(PROVIDED MATERIAL Opens)

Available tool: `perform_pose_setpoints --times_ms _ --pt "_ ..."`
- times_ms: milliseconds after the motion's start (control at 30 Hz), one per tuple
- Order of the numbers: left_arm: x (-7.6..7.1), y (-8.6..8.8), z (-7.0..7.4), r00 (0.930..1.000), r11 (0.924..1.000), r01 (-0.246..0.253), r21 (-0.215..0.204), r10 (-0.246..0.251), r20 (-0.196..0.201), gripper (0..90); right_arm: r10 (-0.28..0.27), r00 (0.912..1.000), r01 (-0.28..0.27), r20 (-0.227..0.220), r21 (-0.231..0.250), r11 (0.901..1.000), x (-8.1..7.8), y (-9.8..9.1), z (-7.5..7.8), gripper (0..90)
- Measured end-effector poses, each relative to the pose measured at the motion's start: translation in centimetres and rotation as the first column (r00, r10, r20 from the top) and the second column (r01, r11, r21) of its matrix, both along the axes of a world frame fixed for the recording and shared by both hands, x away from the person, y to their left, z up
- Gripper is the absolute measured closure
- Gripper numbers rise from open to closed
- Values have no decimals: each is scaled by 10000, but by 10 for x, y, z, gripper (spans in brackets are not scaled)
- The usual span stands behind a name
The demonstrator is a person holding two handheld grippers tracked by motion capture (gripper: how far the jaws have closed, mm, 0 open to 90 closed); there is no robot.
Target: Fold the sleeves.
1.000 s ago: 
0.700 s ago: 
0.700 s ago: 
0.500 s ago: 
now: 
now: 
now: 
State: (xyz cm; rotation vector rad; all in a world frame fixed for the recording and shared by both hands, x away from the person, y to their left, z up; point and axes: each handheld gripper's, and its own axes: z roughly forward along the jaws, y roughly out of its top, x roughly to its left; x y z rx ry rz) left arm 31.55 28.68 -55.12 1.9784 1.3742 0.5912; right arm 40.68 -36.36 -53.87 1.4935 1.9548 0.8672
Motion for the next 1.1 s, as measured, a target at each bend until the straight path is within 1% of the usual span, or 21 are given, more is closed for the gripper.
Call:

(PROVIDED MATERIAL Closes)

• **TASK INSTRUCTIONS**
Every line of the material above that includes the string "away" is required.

• **ANSWER BOX**
- Measured end-effector poses, each relative to the pose measured at the motion's start: translation in centimetres and rotation as the first column (r00, r10, r20 from the top) and the second column (r01, r11, r21) of its matrix, both along the axes of a world frame fixed for the recording and shared by both hands, x away from the person, y to their left, z up
State: (xyz cm; rotation vector rad; all in a world frame fixed for the recording and shared by both hands, x away from the person, y to their left, z up; point and axes: each handheld gripper's, and its own axes: z roughly forward along the jaws, y roughly out of its top, x roughly to its left; x y z rx ry rz) left arm 31.55 28.68 -55.12 1.9784 1.3742 0.5912; right arm 40.68 -36.36 -53.87 1.4935 1.9548 0.8672

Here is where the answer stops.